Durante la temporada decembrina, al menos 100 bolardos fueron derribados o destrozados en la capital, principalmente en la Zona Centro, a causa de accidentes automovilísticos provocados por conductores en estado de ebriedad, informó el secretario de Obras Públicas del Municipio, Miguel Ángel Huízar Botello.
Al respecto, comentó que “en esta época navideña hubo mucho deterioro de bolardos por percances automovilísticos, entonces vamos a trabajar en ello. Fueron casi 100 bolardos, qué bueno, es material, finalmente el bolardo contiene un accidente, si no fuera por estos elementos habría más situaciones de peligro”.
Detalló que el costo de los bolardos oscila entre los 4 mil y los 8 mil pesos, dependiendo de su tamaño y características, ya que algunos cuentan con iluminación integrada. Señaló que, aunque los responsables de los percances deben cubrir tanto el valor de los bolardos como el costo de su instalación, el Municipio está obligado a reponerlos de manera inmediata para mantener la seguridad vial.
Huízar Botello subrayó que, durante esta época, se registró un mayor deterioro de bolardos por choques, principalmente en vialidades del Centro de la ciudad, un ejemplo de ello la calle Zaragoza, en torno al templo de San Antonio, donde hubo daños considerables a esta infraestructura.

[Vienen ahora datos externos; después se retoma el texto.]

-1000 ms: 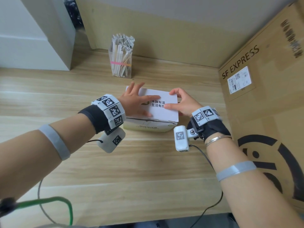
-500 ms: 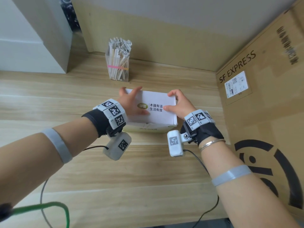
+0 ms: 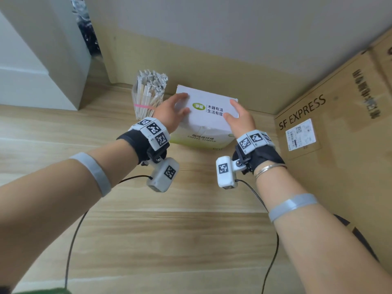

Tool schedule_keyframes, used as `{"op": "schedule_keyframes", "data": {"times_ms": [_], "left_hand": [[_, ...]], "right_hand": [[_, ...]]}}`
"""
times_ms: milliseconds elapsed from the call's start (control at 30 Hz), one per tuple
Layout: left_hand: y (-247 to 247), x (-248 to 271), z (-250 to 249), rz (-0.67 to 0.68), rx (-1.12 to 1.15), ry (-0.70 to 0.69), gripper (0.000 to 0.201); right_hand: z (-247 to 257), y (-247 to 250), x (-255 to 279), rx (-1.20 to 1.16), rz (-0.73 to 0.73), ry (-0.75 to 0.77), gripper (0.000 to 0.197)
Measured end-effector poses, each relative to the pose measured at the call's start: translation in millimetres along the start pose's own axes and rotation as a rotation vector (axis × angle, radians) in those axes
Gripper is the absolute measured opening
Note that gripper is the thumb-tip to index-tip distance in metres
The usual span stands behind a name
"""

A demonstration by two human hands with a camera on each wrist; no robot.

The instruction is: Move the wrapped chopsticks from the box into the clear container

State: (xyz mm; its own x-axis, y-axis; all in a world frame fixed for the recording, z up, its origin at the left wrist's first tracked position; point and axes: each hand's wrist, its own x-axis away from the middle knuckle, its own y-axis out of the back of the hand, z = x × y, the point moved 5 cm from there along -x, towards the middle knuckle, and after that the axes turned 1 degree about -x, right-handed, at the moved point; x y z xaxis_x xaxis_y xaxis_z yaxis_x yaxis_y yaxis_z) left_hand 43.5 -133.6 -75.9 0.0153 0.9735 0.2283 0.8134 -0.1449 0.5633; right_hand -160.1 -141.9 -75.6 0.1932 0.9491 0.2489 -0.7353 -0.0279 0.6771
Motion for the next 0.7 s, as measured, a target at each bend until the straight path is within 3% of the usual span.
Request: {"op": "schedule_keyframes", "data": {"times_ms": [500, 700], "left_hand": [[-13, -28, 19, -0.006, -0.008, 0.009, 0.048], [-9, -13, 7, -0.028, -0.081, 0.021, 0.047]], "right_hand": [[-3, -30, -31, 0.032, 0.018, -0.041, 0.053], [7, -15, -13, 0.027, -0.087, -0.005, 0.048]]}}
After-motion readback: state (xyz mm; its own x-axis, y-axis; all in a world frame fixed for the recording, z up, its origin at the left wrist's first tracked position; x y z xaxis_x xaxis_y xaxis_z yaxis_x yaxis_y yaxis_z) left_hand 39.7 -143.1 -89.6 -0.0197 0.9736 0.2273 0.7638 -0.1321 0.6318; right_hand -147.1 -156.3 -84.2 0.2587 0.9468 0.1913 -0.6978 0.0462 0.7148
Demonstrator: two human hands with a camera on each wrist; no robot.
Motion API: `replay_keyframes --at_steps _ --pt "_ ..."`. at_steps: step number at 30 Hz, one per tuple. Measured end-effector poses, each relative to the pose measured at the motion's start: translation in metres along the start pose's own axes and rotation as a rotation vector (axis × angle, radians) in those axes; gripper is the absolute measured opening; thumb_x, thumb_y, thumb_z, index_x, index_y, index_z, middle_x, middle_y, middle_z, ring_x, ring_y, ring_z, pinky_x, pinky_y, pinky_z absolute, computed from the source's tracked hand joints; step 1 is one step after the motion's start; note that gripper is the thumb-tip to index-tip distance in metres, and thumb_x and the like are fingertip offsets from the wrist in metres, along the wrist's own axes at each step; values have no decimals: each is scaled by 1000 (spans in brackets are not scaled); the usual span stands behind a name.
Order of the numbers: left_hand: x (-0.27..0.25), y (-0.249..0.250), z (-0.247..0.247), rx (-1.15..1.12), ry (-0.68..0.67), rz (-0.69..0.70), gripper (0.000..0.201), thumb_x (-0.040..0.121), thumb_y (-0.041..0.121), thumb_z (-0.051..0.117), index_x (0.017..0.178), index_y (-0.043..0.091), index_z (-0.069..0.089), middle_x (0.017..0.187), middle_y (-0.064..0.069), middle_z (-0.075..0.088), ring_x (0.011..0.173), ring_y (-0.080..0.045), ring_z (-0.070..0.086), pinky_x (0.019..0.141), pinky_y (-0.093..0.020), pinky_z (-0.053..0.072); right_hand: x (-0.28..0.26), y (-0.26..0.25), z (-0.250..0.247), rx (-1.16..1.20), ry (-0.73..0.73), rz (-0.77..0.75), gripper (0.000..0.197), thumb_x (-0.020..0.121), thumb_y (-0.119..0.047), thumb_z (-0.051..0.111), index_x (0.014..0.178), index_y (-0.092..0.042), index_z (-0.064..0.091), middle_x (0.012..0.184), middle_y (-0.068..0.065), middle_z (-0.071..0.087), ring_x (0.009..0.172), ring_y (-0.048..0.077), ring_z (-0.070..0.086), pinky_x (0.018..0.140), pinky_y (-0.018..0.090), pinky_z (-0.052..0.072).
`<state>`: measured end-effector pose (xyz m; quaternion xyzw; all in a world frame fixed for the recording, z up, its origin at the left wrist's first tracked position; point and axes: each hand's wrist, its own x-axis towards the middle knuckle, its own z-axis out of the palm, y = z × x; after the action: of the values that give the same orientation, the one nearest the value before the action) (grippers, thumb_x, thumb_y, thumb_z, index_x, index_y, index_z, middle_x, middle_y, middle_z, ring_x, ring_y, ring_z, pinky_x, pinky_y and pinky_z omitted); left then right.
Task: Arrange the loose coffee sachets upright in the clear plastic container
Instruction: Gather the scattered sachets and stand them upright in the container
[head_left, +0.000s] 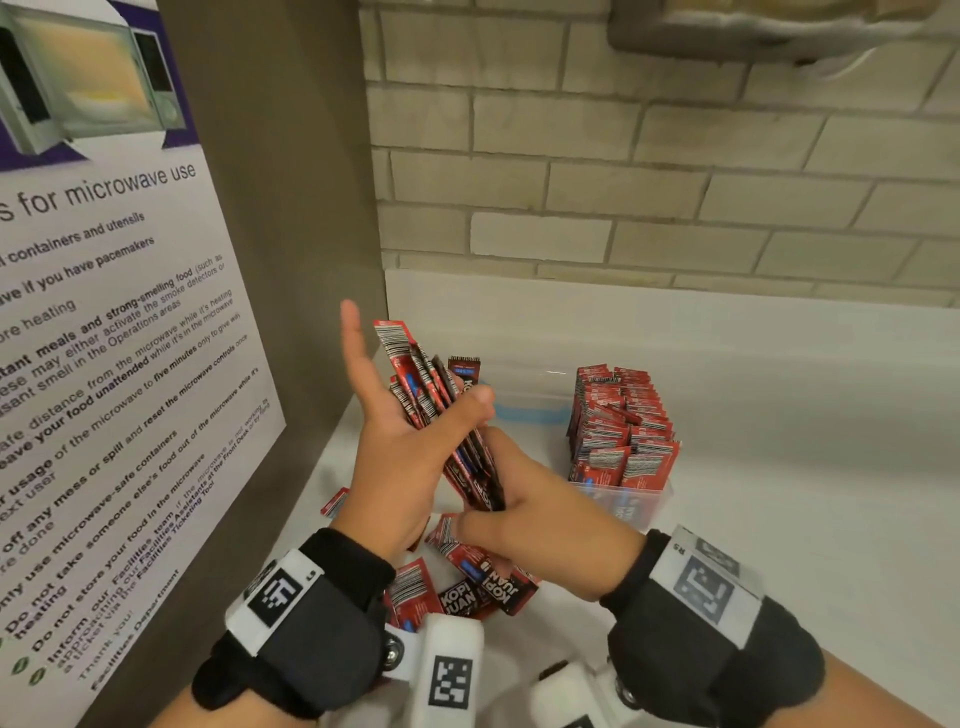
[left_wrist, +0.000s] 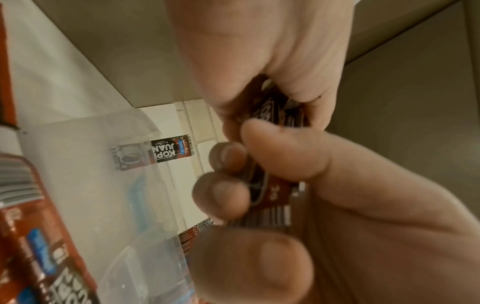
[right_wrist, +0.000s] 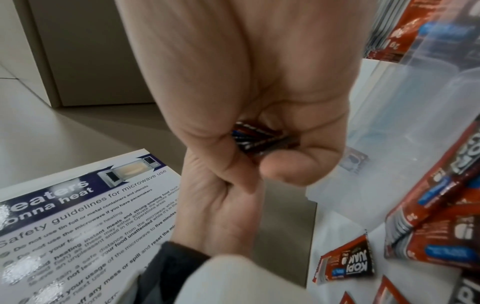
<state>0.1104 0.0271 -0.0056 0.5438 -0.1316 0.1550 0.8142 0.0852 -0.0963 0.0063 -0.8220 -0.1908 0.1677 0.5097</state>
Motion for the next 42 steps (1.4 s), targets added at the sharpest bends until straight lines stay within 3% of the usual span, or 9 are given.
replay_keyframes --at_steps 5,9,14,17,23,27,31,36,42 --pt "0 -4 0 86 -22 -45 60 70 20 82 120 38 52 105 1 65 98 -27 64 89 -42 53 1 -3 2 37 58 -34 61 84 -12 64 133 -26 31 110 -3 62 88 13 65 61 16 52" --pt "-4 -5 7 106 -17 -39 42 70 23 70 108 33 53 108 7 69 103 -22 65 93 -42 52 3 -3 4 46 88 -16 57 81 -11 66 128 -18 33 109 -4 62 99 8 62 89 30 52" --pt "-6 -5 11 35 -13 -37 41 72 19 67 109 34 54 98 5 66 84 -13 63 82 -31 54 2 -1 3 -45 110 9 42 87 -16 55 123 -16 35 100 3 61 81 12 61 69 27 53" --pt "-4 -6 15 9 19 -70 24 77 11 67 92 26 57 104 5 66 83 -16 61 82 -35 51 2 3 3 -265 174 -4 36 86 -26 55 115 -16 37 97 2 60 84 16 62 73 34 53" --pt "4 -1 18 -103 -45 -111 33 83 -6 60 94 25 58 97 -1 57 79 -14 57 78 -30 53 0 2 0 -220 248 -45 37 82 -20 61 110 -18 37 85 0 58 75 21 63 67 40 54" --pt "8 5 10 -167 -188 -207 39 75 5 64 107 26 60 107 -5 57 104 -20 55 86 -27 53 0 0 -4 33 221 18 28 86 -12 53 111 -20 41 92 12 59 70 29 65 54 39 57" --pt "2 7 4 -208 -235 -259 79 69 4 74 127 49 47 121 -16 60 114 -25 60 87 -29 53 2 0 -8 207 173 48 38 88 -5 48 122 -22 42 86 10 56 61 20 57 41 25 43" --pt "-3 5 9 -21 -223 -224 61 80 -8 62 119 37 55 114 -11 62 107 -20 66 83 -24 52 2 2 -8 79 71 25 51 88 -7 49 126 -34 29 70 -4 50 41 1 48 40 20 39" --pt "-1 9 12 -199 -86 -216 57 83 -10 54 115 37 57 98 -4 52 95 -19 55 90 -35 51 -1 8 -11 483 76 161 40 83 -12 68 116 -9 46 94 5 55 74 15 58 56 25 53"
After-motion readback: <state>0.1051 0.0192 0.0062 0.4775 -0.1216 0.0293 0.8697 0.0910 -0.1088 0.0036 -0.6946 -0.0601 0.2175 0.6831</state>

Explicó que cuando se registra un accidente de tránsito, al responsable se le cobra el costo total del bolardo y su colocación, recursos que ingresan a las arcas municipales, aseverando en la mayoría de los casos, los conductores sí realizan el pago, ya que de no hacerlo sus vehículos no pueden salir de la Pensión Municipal, lo que permite al Ayuntamiento reponer los gastos destinados para la reposición de esta infraestructura.
“Se le tiene que cobrar el valor del bolardo más la colocación del bolardo, esto entra a las arcas del Municipio y nosotros tenemos que reponerlo. Sí lo pagan, si no lo pagan no sale el carro del corralón, la mayoría sí los paga”, concluyó el secretario de Obras Públicas del Municipio.